(DATASET ENTRIES)

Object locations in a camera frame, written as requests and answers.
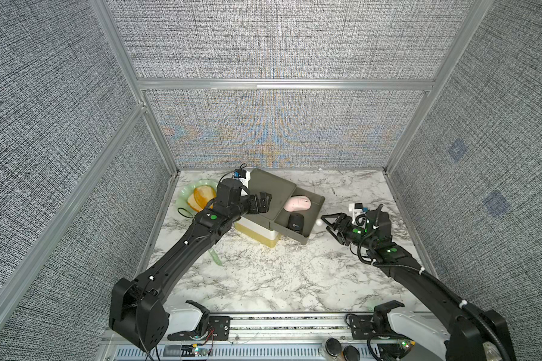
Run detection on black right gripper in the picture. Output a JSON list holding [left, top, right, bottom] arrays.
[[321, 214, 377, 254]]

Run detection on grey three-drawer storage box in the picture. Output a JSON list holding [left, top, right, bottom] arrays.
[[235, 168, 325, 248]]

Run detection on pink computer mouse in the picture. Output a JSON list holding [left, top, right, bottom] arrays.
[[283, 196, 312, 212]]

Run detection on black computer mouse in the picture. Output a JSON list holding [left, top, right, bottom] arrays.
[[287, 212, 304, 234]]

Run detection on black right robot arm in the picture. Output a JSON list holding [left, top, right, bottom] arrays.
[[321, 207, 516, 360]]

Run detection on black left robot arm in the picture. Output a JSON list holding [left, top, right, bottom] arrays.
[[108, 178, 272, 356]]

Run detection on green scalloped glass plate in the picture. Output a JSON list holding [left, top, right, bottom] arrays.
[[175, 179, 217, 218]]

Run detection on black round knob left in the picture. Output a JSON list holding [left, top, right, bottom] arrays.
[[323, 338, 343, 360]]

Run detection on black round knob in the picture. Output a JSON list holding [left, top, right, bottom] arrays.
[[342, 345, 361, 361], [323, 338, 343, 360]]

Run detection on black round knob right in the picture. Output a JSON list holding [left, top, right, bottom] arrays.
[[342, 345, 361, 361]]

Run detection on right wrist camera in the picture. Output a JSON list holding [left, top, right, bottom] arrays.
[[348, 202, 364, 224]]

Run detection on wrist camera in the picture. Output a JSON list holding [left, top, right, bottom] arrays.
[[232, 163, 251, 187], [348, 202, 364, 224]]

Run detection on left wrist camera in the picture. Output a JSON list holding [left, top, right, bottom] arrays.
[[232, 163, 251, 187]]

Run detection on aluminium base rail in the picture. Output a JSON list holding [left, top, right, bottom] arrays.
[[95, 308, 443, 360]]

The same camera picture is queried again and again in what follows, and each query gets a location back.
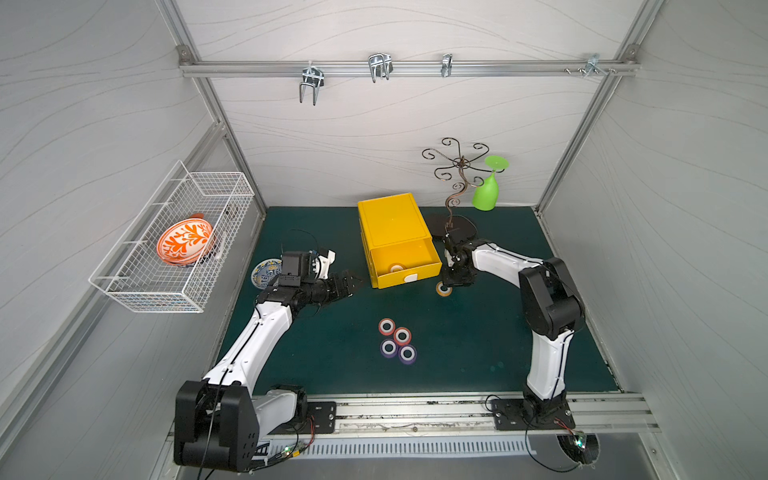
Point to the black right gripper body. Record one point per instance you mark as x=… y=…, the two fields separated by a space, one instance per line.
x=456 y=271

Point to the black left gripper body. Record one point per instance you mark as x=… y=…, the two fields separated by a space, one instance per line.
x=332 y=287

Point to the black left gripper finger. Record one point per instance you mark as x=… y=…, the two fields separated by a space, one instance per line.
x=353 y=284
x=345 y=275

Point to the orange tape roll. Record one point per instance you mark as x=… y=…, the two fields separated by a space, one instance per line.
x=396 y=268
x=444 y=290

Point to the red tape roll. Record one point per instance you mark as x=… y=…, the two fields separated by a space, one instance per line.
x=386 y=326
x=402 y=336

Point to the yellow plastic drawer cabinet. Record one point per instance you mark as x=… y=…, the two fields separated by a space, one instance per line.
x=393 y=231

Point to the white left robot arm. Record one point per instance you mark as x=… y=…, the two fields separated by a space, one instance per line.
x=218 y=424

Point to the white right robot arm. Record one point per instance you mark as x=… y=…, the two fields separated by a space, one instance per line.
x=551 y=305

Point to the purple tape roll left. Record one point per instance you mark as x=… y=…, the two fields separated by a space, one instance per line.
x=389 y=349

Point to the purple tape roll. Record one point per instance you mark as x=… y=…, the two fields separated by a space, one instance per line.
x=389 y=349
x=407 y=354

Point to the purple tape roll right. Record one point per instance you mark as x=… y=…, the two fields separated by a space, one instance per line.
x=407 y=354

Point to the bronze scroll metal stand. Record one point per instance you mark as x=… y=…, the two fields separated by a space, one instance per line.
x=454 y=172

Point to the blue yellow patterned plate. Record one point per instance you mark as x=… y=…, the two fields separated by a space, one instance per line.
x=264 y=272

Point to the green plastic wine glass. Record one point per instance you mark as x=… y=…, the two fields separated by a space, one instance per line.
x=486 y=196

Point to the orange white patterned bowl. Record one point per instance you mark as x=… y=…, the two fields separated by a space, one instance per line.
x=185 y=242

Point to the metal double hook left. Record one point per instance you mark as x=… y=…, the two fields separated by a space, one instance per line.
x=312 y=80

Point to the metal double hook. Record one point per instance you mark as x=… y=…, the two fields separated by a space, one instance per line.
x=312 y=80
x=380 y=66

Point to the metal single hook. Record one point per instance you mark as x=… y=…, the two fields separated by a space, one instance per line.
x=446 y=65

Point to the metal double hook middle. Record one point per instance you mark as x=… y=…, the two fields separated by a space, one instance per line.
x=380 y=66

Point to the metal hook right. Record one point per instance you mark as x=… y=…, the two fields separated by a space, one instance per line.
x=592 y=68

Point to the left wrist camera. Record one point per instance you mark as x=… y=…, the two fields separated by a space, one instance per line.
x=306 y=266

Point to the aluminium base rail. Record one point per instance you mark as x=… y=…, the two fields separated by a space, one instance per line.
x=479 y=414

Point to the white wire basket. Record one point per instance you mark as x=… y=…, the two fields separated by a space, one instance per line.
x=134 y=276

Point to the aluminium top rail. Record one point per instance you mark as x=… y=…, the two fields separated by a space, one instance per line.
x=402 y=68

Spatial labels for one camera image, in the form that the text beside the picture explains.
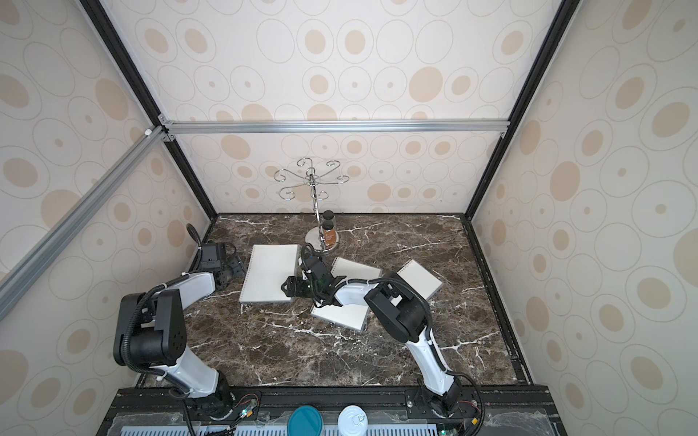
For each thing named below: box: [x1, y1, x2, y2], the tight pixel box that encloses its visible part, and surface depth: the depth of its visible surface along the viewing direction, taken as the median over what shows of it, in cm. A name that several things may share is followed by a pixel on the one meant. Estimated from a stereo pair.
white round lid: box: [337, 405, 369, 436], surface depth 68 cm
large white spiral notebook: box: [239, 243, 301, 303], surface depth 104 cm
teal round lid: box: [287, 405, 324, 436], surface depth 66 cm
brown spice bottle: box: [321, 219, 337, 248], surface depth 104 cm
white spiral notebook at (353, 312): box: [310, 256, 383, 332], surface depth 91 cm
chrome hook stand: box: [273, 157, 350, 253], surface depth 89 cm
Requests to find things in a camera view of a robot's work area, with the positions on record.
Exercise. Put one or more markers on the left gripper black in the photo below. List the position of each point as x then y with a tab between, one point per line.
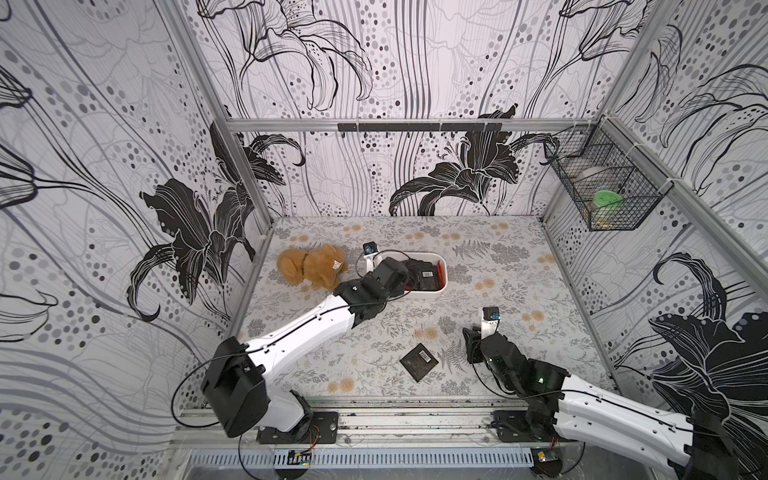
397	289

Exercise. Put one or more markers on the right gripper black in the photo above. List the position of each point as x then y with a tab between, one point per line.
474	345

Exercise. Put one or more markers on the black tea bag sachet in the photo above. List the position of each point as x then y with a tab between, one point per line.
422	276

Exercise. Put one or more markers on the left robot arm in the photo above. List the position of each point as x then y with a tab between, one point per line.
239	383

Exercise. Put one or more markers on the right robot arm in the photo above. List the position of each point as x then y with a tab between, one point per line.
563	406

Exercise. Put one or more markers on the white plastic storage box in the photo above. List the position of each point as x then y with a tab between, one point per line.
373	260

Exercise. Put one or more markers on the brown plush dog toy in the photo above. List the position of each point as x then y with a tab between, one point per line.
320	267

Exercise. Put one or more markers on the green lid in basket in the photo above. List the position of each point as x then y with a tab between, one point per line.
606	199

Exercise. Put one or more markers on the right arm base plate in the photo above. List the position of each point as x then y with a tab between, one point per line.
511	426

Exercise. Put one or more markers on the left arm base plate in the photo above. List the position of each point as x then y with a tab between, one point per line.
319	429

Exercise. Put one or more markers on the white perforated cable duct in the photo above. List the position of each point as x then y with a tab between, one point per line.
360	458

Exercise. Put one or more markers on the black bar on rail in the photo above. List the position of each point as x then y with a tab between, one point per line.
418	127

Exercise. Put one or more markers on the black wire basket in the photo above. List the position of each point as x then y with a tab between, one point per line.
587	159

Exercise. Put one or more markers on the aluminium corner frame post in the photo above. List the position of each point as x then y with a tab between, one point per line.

(End DATASET ENTRIES)

List every line in the records above that contains the word "frame".

Object locations in a camera frame, written as requests and answers.
Exercise. Put one or more markers on the aluminium corner frame post in the photo above. List the position of each point as x then y with a tab between, one point per line.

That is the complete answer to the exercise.